If the rules governing AHPs were consistent with those governing non-AHPs, there would be fewer concerns about market fragmentation. The ACA made many of the rules applying to the individual and small-group markets uniform with each other and nationwide, decreasing the threat of adverse selection and also reducing any cost advantages of AHPs. If the encouragement of AHPs were coupled with an increased flexibility for states to change their issue, rating, and benefit requirements as some have proposed, however, AHPs would raise adverse selection concerns and threaten the viability of the individual market in states with more restrictive rules. Similarly, allowing AHPs to avoid state regulation by self-insuring would result in market fragmentation and threaten the viability of the insured market.

AHPs face increased insolvency risk without clearly defined regulatory authority.
Governmental authority for regulating AHPs would need to be clearly defined. Absent this clarification, it is likely that no entity will bear the sole responsibility for regulating AHPs, or that there will be conflicting regulation. The history of multiple employer welfare arrangements (MEWAs) is instructive. Self-funded MEWAs had no clear regulatory authority, as initially it appeared that ERISA exempted them from state-level regulatory oversight. Multiple MEWA bankruptcies resulted, and consumers had limited avenue for redress. Eventually, the federal government issued a written clarification of earlier amendments to ERISA that made it clear that states do have regulatory authority over MEWAs. If regulatory authority for AHPs is not clearly specified, they could suffer the same fate as MEWAs, leaving millions without health coverage due to insolvencies.

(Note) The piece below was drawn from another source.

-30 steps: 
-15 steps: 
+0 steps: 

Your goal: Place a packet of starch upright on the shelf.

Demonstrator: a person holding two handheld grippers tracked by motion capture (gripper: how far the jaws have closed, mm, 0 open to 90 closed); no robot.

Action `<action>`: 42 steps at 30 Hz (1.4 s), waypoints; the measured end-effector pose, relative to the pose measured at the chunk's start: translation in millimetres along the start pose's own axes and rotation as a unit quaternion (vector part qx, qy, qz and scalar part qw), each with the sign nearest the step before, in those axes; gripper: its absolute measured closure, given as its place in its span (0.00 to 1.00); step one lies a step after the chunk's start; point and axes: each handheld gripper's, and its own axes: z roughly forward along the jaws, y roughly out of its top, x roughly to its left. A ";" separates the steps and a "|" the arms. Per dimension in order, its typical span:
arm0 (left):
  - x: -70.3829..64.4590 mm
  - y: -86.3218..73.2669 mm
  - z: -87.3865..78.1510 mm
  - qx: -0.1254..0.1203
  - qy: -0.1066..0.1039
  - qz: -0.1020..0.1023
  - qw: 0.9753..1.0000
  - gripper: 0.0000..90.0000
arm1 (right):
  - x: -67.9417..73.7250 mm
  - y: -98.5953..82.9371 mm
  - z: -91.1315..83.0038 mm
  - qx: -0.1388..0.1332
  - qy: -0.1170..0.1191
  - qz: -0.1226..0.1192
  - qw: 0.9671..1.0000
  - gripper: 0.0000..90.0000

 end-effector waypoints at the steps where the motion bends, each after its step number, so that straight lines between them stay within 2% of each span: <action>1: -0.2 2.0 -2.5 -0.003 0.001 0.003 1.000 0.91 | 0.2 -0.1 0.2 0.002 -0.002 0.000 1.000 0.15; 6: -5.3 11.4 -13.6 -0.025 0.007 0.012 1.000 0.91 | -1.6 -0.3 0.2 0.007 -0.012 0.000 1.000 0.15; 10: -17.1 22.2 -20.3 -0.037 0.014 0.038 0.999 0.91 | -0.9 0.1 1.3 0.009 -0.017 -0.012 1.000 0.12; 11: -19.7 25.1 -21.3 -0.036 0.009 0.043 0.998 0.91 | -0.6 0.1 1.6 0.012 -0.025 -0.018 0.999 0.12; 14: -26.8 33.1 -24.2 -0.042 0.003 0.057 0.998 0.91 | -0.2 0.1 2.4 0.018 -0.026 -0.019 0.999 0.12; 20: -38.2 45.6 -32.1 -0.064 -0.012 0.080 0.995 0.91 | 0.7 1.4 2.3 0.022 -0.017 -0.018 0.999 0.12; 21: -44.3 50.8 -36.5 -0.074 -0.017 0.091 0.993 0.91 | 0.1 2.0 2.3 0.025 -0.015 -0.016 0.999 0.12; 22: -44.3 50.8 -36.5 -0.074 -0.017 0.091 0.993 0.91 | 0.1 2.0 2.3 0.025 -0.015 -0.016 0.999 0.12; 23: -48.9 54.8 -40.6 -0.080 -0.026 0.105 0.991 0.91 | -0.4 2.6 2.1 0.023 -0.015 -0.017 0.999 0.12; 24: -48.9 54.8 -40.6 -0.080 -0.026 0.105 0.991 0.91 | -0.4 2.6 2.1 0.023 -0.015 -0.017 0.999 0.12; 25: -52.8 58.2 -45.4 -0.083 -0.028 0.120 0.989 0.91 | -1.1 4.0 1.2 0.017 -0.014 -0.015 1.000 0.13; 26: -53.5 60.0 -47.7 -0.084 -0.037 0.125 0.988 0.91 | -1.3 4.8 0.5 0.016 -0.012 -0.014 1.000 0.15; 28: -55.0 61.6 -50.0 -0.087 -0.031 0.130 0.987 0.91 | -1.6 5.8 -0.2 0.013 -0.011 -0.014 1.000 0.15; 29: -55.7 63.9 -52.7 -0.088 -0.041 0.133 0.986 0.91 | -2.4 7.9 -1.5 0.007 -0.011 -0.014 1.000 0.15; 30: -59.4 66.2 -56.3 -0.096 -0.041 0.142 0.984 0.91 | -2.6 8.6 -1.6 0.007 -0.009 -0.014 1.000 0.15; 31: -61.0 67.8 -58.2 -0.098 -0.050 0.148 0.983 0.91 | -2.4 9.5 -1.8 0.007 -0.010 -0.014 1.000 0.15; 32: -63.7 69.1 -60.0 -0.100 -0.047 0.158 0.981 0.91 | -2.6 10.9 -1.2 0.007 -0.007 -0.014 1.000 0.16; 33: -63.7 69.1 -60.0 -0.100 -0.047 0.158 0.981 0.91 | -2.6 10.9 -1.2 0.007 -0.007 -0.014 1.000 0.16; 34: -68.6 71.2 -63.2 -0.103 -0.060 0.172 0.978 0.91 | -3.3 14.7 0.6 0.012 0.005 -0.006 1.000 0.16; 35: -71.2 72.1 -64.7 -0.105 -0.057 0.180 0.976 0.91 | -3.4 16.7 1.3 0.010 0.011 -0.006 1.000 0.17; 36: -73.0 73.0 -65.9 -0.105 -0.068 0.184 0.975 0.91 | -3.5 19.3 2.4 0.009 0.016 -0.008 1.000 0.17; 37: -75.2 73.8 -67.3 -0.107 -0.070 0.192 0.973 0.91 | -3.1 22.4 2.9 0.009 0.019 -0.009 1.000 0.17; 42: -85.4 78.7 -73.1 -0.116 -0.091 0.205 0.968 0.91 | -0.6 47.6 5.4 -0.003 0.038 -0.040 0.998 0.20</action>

Surplus requirements for self-funded AHPs should be similar to the minimum requirements for health risk-based capital developed by the National Association of Insurance Commissioners.

AHPs would need to be subject to state-level consumer protection laws.
It is important to recognize the need for AHPs to abide by state-level consumer protection laws, which vary from requiring network adequacy to appeal processes for denied services. While AHPs may save money if they do not have to bear the costs of these consumer protections, AHP enrollees may not realize they lack these protections until the time of claim, when it is often too late for recourse.

AHPs would be unlikely to obtain lower provider payment rates than larger insurance companies.
It is unlikely that any AHP would be able to achieve the critical mass of enrollees needed to negotiate the deep provider discounts that large health maintenance organizations (HMOs) and insurance companies currently obtain. A more realistic scenario is one in which AHPs “rent” provider networks and pay access fees that depend in part on market leverage and savings. Some of these networks are owned by HMOs and insurance companies that rent out their networks to smaller competitors.
 

As high health care costs persist, insurance affordability remains a challenge for many employers and individuals. However, AHPs could result in unintended consequences such as market segmentation that could threaten non-AHP viability and make it more difficult for high-cost individuals and groups to obtain coverage, AHP insolvencies if they are not subject to clear regulatory authority and solvency requirements, and lack of consumer protections if AHPs are not subject to state-level protections.